By Ron Marshall
A building products manufacturer was running out of air pressure during their production shift and were wanting to upgrade their compressor capacity. Before spending any money on equipment, they called in a compressed air auditor to give an opinion on the size they need. As part of the study the auditor placed instruments on the system to measure pressure, power and flow. These are basic measurements done by all compressed air system assessment professionals and can clearly show system characteristics.
The original system was designed to be extremely efficient, using VSD technology, a central compressor controller, large storage, efficient cycling drying and low loss filters — to ensure the cost of production of the compressed air is as low as possible, as directed by the previous Facility Manager.
The data captured by the logging instruments showed that high efficiency was no longer being achieved, however, and that there was an excessive pressure loss of about 20 psi across the air dryers and filters. Compressor selection was also a problem, causing more energy to be expended than desired. Some changes had taken place in the recent past that cut into the original premium design.

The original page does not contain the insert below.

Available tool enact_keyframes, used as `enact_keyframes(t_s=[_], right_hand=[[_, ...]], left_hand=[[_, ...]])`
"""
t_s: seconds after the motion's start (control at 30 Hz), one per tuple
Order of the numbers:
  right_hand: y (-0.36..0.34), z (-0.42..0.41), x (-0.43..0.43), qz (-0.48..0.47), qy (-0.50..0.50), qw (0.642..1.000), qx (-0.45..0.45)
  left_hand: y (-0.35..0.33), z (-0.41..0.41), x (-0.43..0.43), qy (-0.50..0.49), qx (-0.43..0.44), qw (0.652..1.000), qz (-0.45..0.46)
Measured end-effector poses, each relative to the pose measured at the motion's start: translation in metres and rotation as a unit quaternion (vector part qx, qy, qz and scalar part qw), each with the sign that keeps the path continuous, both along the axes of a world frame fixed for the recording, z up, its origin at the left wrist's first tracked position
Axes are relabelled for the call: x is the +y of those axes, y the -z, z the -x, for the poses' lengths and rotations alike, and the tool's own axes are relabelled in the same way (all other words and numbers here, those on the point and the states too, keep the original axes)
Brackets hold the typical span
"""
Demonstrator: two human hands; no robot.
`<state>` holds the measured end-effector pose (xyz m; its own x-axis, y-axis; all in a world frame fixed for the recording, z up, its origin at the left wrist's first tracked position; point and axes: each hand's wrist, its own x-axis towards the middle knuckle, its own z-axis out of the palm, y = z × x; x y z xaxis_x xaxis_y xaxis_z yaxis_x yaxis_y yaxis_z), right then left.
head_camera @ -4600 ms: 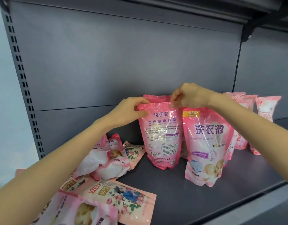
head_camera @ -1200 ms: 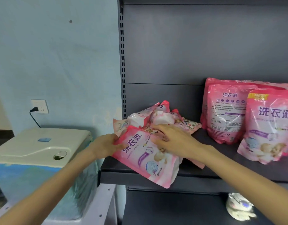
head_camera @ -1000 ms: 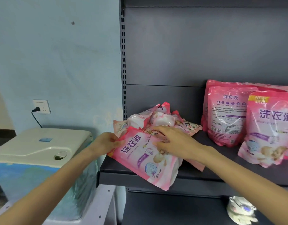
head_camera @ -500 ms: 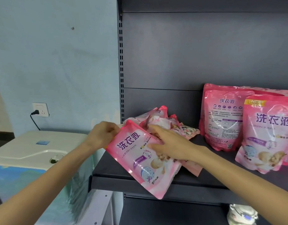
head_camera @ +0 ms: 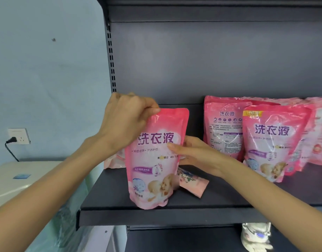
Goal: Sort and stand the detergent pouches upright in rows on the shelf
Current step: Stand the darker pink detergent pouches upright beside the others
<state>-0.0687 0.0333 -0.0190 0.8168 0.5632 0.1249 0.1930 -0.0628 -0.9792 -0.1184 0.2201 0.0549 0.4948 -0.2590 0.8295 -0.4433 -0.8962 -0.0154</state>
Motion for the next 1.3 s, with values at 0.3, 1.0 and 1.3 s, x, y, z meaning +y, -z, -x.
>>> enact_keyframes(t_s=[0.3,1.0,1.3], right_hand=[[0.009,0.007,0.007,-0.163,0.144,0.976,0.002],[-0.036,0.022,-0.041,-0.272,0.265,0.920,-0.095],[-0.028,0.016,-0.082,-0.213,0.389,0.871,-0.209]], left_hand=[[0.007,-0.012,-0.004,0.064,0.058,0.990,0.108],[0.018,-0.018,-0.044,0.324,0.297,0.801,0.408],[0.019,-0.069,-0.101,0.340,0.356,0.759,0.426]])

The original air dryer, well sized with double redundancy at 2,400 cfm to cover the total capacity of all of the systems four compressors had been replaced with a single unit about one third the capacity. The system low loss mist eliminator filter had been left unmaintained for years, and had developed a high pressure loss. And the compressor controller that orchestrated the operation of the four compressors had been bypassed, allowing the VSD compressor to run near minimum speed most of the time, greatly reducing system efficiency, and likely contributing to maintenance issues.
Further to this, the average production flow of the plant was measured at an average of 480 cfm. Night and weekend load, however, appeared to be 400 cfm. Doing some quick calculations, these measurements suggest a non-productive leakage load that could be approaching 80% of the system average flow.
It would appear the plant does not likely need more compressor capacity, but should focus on the demand side, pressure loss reduction, and renewing compressor control.
By measuring their system first, before acting, the plant management will be able to defer the cost of a new compressor, and save energy by attacking previously unknown system inefficiencies.